No documento que António Guterres elaborou para análise dos membros do Conselho de Segurança, depois de, por pressão dos Estados Unidos da América, este ter aprovado uma redução dos actuais 18 mil homens (capacetes azuis) para 16 mil, é defendido uma reflexão sobre essa mesma redução, lembrando que a RDC atravessa actualmente uma grave crise com vertentes que vão do periclitante processo eleitoral à actuação de múltiplas guerrilhas em algumas províncias.

Divulgado pelas agências internacionais, o documento alerta para o risco de a diminuição orçamental da MONUSCO, a mais extensa missão de paz que a ONU tem em todo o mundo, poder deixar de ter capacidade de reacção suficiente para travar um processo de desmoronamento do Estado congolês.

Recorde-se que a generalidade da comunidade internacional reconhece na RDC o maior problema com potencial de dispersão de instabilidade para o continente africano, nomeadamente para a região dos Grandes Lagos, e para a "fronteira" da África Austral, com Angola na linha da frente, como se viu neste último ano por causa da violência despoletada pelas milícias de Kamwina Nsapu nos Kasai Central e Oriental, que atirou para a Lunda Norte dezenas de milhares de refugiados.

A par dos velhos problemas na RDC, desde as províncias do Leste, afectadas, especialmente nos Kivu Norte e Sul, pela acção de guerrilhas estrangeiras, aos mais recentes nos Kasai, passando pelas sucessivas epidemias de cólera, mas também de ébola, este país, de 70 milhões de habitantes tem a correr uma grave crise eleitoral, devido aos sucessivos adiamentos das eleições presidenciais que vão definir a saída do poder do ainda Presidente Joseph Kabila.
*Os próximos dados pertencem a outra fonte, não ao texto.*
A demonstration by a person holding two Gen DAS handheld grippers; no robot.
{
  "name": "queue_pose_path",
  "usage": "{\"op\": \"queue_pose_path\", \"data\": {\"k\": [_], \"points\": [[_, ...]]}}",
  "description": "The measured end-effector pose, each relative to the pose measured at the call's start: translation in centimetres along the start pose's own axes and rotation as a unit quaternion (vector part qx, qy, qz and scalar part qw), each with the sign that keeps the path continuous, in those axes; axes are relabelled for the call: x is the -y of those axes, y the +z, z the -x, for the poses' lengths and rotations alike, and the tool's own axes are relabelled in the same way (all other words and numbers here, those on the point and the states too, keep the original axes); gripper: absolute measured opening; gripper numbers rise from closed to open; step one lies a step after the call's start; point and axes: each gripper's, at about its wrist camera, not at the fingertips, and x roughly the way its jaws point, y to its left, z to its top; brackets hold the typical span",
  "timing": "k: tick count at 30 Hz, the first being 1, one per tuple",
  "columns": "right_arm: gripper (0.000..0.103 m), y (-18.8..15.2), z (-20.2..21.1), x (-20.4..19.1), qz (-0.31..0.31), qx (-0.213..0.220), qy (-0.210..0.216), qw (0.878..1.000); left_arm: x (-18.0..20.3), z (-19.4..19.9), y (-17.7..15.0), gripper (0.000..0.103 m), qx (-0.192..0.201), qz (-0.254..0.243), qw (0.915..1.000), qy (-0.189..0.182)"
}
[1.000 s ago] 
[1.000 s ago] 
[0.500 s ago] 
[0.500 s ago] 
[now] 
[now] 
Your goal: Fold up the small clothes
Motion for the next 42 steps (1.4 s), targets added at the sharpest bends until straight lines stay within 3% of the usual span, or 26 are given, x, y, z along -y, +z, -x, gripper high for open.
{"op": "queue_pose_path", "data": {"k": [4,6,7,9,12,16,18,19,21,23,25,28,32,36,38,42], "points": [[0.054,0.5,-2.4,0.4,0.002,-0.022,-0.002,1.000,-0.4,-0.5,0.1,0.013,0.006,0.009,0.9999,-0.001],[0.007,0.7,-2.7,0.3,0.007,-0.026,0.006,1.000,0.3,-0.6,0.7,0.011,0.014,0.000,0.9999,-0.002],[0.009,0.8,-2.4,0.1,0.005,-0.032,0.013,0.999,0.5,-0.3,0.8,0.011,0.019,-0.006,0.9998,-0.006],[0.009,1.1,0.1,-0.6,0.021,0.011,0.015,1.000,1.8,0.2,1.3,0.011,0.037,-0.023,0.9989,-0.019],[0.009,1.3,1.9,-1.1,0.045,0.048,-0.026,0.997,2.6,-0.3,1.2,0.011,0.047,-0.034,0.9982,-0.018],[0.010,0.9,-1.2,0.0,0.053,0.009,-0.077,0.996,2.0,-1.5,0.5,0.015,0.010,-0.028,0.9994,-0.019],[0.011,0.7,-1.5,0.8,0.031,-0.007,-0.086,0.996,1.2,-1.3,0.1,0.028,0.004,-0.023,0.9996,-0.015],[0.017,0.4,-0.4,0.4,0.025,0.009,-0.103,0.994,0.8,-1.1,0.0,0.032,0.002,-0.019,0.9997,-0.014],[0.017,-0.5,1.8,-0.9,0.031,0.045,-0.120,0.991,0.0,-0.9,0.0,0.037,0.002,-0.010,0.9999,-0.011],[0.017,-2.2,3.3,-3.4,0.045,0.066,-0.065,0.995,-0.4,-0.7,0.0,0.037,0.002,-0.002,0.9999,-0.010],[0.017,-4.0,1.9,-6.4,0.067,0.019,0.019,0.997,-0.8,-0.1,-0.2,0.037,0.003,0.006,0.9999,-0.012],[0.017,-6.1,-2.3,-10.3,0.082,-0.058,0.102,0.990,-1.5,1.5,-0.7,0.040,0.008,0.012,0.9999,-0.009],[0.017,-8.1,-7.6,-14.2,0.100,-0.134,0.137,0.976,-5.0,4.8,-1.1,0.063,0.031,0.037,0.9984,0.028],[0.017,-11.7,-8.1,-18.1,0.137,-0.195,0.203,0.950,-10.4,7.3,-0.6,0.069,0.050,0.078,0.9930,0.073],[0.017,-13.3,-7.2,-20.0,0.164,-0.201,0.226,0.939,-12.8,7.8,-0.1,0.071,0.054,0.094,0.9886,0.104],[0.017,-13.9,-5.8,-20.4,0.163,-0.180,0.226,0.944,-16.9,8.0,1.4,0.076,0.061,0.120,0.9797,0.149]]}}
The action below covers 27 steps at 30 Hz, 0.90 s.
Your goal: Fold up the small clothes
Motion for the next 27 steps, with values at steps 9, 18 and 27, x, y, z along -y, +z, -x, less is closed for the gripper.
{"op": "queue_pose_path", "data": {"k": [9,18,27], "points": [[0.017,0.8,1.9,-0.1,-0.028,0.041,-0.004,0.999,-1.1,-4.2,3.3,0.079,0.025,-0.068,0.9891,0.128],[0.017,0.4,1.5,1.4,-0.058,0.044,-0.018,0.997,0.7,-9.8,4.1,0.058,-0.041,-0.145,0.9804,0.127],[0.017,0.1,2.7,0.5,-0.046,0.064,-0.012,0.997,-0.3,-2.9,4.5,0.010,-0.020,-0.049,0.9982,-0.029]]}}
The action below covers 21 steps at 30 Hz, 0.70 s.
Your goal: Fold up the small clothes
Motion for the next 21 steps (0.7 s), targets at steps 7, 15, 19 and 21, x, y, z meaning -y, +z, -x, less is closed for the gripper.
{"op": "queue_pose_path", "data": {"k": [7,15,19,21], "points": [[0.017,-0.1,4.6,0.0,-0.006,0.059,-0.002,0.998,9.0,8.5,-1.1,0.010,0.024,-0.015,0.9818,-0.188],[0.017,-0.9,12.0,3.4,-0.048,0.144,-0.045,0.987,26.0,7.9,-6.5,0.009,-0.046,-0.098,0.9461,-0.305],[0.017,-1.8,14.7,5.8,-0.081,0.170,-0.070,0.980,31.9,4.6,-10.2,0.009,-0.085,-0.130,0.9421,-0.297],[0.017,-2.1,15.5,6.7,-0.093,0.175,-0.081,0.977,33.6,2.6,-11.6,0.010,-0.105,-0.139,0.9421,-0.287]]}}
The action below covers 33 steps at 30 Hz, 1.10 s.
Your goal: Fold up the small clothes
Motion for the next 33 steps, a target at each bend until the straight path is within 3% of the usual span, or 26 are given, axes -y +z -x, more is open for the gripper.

Face a este quadro de grande instabilidade e potencial de risco para África no seu todo, António Guterres alerta, nesta visão plasmada em 27 páginas, para a necessidade de o Conselho de Segurança rever ou não permitir novos cortes depois de em Março último ter aprovado uma redução substancial do contingente no país englobado na MONUSCO.

Recorde-se que nos próximos dias haverá em Nova Iorque uma nova reunião do Conselho de Segurança dedicada exclusivamente aos problemas da RDC.

"Tenho confiança na eficácia das alterações em curso no seio da MONUSCO, mas os Estados-membros devem ser muito prudentes em caso de novos cortes no financiamento desta missão porque podem, efectivamente, comprometer a sua capacidade de cumprir obrigações essenciais", nota Guterres no documento.

Todavia, o português que chefia a ONU entende, como o demonstra no relatório, que umas eleições bem-sucedidas e uma transição no poder consolidada poderiam abrir a porta a uma efectiva redução da MONUSCO, missão que está em curso há 17 anos, com milhares de capacetes azuis e uma pesada estrutura logística, incluindo armamento pesado, aviação de guerra e uma plêiade de infra-estruturas de apoio na área da saúde etc.

A RDC tem em curso o processo eleitoral, estando na fase do registo eleitoral, mas, entre 2015 e 2016 morreram centenas de pessoas devido a manifestações, e subsequentes confrontos com as forças de segurança, contra tentativas anunciadas ou efectivas de adiamento das eleições ou de alterações à Constituição para permitir a Kabila uma terceira candidatura, ilegal face ao actual texto constitucional.

Para já, o risco de as eleições não terem lugar até ao final deste ano, como ficou plasmado no acordo assinado entre Kabila e a oposição em Dezembro do ano passado, é grande, tendo mesmo o Governo de Kinshasa admitido ser essa a probabilidade mais forte, o que levou os partidos da oposição a renovar as ameaças de novos e violentos protestos de rua.

O mapa da instabilidade actual na RDC pode-se medir pelas suas nove fronteiras, que separam o país de alguns dos países mais instáveis de África, como o Sudão do Sul ou a RCA, e outros com históricos trágicos como o Ruanda ou o Uganda, para além de Angola ou a Zâmbia, mais de três milhões de deslocados internos, múltiplas guerrilhas, milícias e movimentos activos e ainda problemas sanitários profundos que levam à eclosão de epidemias como a de cólera que já fez, nos últimos meses, mais de 1500 mortos e milhares de infectados, levando a ONU e os Médicos sem Fronteiras a alertarem para este perigo em crescendo.

A par de tudo isto, a RDC vive ainda mergulhada na cobiça de multinacionais e potências estrangeiras sobre as suas riquezas naturais, como os minérios, com destaque para o coltão, o cobre ou o cobalto, e ainda as suas florestas e também petróleo, que se aproveitam da fragilidade do Estado e de uma rede de corrupção que chega a todas as camadas da sociedade congolesa.